VATICAN CITY
The Daily Beast
The Vatican says the leaked memos weren’t just an act against the Pope—but an act against God. Barbie Latza Nadeau on how Paolo Gabriele, once the pontiff’s confidante, has been silenced.
The Vatican is in full damage control mode one week after the pope’s butler Paolo Gabriele was arrested for stealing the pope’s personal papers and leaking them to an Italian journalist. Tales of finger-pointing cardinals lobbing wild accusations against each other have made the hallowed Holy See look more like a nest of vipers. If you read the Italian press, one can’t help but visualize angry prelates in billowing cassocks shaking their fists as they accuse each other of being the “mastermind” behind the butler’s thievery. One Italian paper even suggested that an unnamed laywoman had secretly ordered the butler to do it. But the Vatican, of course, denies it all.

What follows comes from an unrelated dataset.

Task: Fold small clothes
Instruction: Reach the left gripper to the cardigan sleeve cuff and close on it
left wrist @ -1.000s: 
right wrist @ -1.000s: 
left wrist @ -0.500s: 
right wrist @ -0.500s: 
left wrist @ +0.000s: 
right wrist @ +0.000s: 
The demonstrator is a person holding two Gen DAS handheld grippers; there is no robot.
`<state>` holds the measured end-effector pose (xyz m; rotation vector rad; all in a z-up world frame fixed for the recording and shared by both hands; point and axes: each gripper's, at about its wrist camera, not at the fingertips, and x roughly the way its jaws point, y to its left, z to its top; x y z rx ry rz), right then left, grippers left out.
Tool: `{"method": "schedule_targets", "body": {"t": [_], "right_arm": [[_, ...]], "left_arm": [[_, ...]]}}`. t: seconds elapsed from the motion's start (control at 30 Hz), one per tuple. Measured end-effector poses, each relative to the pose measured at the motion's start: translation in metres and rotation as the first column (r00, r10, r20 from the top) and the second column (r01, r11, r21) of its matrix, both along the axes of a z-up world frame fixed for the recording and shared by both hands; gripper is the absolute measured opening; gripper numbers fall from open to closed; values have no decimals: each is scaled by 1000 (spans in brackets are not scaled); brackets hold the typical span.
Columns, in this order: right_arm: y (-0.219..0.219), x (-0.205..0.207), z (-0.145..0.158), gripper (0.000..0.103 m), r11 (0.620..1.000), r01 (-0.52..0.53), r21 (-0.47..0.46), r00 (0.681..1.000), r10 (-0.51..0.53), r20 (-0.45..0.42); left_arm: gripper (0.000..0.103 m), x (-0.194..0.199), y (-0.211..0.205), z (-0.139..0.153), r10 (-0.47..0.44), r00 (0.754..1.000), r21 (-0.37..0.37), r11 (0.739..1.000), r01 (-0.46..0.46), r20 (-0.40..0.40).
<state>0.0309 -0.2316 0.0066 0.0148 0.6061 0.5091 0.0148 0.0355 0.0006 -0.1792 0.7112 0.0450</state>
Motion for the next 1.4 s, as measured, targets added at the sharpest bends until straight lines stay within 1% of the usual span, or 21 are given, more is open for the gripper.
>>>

Father Federeico Lombardi, the Vatican spokesman, has insisted that “no woman” and “no cardinals” are under investigation. The butler is accused alone, he says, and he alone will face the Vatican’s secretive tribunal. Each missive from the Holy See is scripted, right down to today’s editorial in the Vatican’s official newspaper L’Osservatore Romano. In a less-than-spontaneous interview with Archbishop Angelo Becciu, the Vatican undersecretary of State, the newspaper addressed the scandal for the first time with an article called, simply, “The Papers Stolen from the Pope.”